CLUE NUMBER 2: Loss function in Tensorflow Goes Negative

Above you can see that the loss function for Tensorflow actually goes negative. This seems to be because the majority of the log_probs are positive, which is technically possible. But in PyTorch the majority of the log_probs are negative. Also in PyTorch it looks like loss is increasing but that is okay, I believe because as the episodes get longer, the returns for each step get longer too.

CLUE NUMBER 3: Sigmas on Tensorflow Start at one and drop to Zero.

If you look at the Sigmas on the Tensorflow graphs, they drop from an average of 1/episode to an average of 0/episode.

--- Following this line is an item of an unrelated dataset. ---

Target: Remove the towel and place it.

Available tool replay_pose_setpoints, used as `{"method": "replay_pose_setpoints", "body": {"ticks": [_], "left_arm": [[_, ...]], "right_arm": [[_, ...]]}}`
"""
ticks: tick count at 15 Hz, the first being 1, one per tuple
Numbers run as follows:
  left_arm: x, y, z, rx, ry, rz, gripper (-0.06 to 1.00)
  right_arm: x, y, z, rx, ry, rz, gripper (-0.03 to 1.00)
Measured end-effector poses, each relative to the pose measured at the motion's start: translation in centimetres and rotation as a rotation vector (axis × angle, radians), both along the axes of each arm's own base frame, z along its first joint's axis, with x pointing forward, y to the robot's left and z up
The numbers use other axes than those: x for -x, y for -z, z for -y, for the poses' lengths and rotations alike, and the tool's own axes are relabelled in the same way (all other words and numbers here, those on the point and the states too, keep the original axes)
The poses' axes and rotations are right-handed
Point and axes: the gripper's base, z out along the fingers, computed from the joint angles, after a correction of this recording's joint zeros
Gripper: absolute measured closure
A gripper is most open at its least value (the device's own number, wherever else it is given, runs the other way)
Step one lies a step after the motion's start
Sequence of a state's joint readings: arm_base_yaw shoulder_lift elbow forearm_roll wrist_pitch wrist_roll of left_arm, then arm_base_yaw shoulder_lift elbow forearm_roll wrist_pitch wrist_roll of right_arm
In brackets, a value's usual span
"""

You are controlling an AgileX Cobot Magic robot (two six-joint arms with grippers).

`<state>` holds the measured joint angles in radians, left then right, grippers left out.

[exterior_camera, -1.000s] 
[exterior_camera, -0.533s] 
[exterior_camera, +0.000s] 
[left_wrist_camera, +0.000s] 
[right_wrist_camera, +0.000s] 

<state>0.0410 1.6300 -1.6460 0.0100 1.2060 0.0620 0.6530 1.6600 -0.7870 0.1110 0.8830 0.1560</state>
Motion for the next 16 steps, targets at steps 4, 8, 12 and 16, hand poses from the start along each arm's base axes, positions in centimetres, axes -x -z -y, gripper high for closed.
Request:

This seems really important but I don’t know what to make of it.

Finally, Some Code. Both PyTorch and Tensorflow

I’ve Double-Double-Double checked and hyper-params are the same across the two.

PyTorch (Works. Trains easily within 1000 episodes):

# Code broken up into a Policy Class, and Agent Class and then the "" which runs the code.

class Policy(nn.Module):
    def __init__(self, hidden_size, num_inputs, action_space):
        super(Policy, self).__init__()
        self.action_space = action_space
        num_outputs = action_space.shape[0]
        self.linear1 = nn.Linear(num_inputs, hidden_size)
        self.linear2 = nn.Linear(hidden_size, num_outputs)
        self.linear2_ = nn.Linear(hidden_size, num_outputs)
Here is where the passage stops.